Big Data Probabilities of March Madness

2015 Final Four March MAdnessFor the next 4 days, more than 70 million brackets (40 millions people) will be filled out by Americans, entranced with the fallacy of picking a perfect bracket for the Men’s 2015 NCAA Basketball Tournament.  Between now and Thursday, millions will evaluate win-loss records, RPI rank, strength of schedule, points per game, and free throw percentages. But that’s all surface level.

You also have to consider who has the easiest road to the final four, which seeds historically have a higher probably of defeating the other. March Madness isn’t just for college basketball fans anymore, it’s turned into who has the best bracket amongst their friends (regardless of they’ve watched any games before the games begin).

Last year, the Oracle of Omaha, Warren Buffet, offered up $1 Billion to anyone who successfully picked every match up correctly. For another year, no one was able to predict each game correctly. While Buffet isn’t offering up $1 Billion this year,  The American Gambling Association estimates that $9 Billion will be wagered when it’s all said and done (That’s the same GDP size as The Bahamas). Enough for us to ask again, the probability of picking a perfect bracket.

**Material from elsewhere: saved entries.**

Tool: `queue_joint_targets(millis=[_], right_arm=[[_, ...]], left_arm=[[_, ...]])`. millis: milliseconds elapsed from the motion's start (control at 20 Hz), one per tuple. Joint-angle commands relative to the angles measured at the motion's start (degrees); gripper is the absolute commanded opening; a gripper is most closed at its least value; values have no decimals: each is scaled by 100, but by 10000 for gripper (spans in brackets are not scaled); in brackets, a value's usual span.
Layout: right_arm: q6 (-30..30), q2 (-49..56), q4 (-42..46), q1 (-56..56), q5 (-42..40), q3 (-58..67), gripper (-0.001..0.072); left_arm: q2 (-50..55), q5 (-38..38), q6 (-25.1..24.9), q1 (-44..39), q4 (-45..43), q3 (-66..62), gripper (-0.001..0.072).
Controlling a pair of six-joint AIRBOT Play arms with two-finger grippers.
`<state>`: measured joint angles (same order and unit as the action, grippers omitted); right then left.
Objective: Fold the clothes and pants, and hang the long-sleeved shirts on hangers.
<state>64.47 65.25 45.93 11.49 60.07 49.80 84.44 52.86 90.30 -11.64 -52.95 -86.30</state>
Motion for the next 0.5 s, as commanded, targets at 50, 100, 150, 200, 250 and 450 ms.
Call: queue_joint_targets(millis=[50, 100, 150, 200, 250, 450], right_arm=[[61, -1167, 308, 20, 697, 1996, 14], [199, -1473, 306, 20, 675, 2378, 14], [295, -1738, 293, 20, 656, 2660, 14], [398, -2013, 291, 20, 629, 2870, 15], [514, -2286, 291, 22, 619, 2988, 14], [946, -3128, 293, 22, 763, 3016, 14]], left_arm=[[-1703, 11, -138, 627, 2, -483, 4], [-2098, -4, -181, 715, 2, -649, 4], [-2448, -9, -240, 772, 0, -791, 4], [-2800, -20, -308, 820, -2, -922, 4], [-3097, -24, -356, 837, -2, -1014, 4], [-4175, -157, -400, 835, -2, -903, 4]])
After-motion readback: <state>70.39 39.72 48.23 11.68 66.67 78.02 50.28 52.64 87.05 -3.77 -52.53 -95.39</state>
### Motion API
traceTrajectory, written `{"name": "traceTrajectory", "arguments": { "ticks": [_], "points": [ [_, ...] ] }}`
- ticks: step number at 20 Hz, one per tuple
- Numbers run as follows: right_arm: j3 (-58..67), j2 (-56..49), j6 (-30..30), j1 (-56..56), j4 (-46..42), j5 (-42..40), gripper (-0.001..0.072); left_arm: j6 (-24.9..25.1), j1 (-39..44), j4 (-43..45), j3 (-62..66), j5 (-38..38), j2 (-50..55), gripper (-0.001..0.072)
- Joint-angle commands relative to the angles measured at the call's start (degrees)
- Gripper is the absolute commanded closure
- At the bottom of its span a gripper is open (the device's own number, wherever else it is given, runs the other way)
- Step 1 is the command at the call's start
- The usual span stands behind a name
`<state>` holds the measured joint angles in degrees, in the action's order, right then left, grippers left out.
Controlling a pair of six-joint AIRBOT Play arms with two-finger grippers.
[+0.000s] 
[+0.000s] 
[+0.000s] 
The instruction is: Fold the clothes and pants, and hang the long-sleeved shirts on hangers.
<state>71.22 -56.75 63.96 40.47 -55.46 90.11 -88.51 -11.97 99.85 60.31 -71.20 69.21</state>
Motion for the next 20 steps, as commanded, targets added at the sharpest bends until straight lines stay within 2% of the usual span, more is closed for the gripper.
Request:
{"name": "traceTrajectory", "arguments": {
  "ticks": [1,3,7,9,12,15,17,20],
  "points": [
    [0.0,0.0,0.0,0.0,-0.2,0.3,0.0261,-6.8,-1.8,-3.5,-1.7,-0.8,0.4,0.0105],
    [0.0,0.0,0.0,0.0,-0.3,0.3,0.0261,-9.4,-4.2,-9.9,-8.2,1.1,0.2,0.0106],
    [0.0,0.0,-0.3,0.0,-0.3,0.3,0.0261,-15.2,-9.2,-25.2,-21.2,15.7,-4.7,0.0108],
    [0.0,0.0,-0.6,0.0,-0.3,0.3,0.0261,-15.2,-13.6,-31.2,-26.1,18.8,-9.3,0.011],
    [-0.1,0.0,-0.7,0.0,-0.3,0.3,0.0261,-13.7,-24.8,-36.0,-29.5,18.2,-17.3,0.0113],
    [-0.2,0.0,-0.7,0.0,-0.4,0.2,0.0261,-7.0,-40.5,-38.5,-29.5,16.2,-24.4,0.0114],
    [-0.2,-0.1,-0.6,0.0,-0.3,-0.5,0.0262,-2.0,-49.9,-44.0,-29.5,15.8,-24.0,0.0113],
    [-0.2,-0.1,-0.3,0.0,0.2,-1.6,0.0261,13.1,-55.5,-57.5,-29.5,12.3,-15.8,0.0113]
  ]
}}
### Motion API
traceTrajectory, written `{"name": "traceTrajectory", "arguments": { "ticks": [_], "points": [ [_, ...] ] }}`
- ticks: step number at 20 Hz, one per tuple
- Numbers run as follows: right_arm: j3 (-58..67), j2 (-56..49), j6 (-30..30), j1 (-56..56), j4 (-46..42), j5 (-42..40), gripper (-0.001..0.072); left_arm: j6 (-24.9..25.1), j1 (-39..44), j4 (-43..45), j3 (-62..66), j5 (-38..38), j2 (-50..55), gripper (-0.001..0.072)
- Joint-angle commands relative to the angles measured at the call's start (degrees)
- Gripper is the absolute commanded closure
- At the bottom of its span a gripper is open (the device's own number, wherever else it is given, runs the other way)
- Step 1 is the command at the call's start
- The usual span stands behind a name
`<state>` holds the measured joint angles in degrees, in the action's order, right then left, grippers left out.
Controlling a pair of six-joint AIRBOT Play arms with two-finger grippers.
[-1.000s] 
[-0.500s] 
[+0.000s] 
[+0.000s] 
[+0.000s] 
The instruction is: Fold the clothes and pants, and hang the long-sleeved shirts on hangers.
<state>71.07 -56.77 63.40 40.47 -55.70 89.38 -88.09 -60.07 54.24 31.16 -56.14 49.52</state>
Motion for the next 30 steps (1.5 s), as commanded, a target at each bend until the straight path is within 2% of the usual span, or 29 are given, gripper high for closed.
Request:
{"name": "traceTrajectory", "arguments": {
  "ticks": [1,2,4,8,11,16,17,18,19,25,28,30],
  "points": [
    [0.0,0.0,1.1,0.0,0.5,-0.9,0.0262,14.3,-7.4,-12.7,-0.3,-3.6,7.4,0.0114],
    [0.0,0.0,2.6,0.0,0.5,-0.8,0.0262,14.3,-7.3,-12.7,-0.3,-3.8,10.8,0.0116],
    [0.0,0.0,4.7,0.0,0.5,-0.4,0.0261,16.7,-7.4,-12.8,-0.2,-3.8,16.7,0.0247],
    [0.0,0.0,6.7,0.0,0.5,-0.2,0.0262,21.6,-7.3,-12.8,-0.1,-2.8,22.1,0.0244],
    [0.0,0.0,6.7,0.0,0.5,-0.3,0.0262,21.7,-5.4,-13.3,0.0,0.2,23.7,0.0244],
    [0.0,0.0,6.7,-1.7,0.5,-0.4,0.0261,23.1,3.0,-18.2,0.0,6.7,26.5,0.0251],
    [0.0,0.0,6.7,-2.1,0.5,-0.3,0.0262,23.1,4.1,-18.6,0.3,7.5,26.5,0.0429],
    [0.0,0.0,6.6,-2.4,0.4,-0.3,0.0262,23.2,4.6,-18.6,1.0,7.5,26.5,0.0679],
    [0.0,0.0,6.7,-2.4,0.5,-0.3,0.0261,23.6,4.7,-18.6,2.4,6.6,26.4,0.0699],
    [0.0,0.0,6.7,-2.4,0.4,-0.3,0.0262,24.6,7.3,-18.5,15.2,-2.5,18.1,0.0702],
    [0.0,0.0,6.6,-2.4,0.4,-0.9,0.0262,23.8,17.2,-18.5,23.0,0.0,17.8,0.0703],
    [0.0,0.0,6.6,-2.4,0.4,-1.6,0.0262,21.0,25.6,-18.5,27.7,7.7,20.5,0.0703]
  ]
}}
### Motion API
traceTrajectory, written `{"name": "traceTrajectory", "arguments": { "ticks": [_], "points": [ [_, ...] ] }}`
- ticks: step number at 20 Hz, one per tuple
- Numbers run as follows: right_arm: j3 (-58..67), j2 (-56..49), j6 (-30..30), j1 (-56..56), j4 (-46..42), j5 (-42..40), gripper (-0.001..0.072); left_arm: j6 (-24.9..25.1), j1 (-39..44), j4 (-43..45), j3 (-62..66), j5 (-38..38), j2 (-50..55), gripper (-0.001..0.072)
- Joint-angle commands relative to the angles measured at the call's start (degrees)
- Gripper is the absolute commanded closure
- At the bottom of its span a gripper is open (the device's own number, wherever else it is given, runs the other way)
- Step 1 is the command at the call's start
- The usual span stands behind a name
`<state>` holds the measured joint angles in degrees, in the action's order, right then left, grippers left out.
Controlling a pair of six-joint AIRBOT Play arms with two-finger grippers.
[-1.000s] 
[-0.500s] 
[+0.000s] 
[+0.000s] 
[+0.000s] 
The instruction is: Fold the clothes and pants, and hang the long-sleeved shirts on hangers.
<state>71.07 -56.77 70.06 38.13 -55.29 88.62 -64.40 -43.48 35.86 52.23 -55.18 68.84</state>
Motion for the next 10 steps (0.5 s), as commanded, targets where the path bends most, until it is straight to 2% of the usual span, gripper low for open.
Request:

We wrote a post last year about the actual odds of accurately choosing every game, and the numbers varied. If you flipped a coin, for each probability, the odds were 9.2 quintillion. Here’s the brief description again via, Business Insider:

“If all of these brackets are equally likely — if each game in the entire tournament is a 50-50 tossup, and picking the winner is basically a coin flip — we then get the odds of a correct bracket at one in 9.2 quintillion.

Of course, flipping a coin 63 times is probably not a very good strategy for deciding how to fill out your bracket. Most of the games are not 50-50 matchups.

Consider the first round (the round of 64) of the NCAA Tournament.  Of the 32 games in the first round, there are four games in which four of the best 64 teams (1st seeds)  play four of the worst 64 teams (16th seeds).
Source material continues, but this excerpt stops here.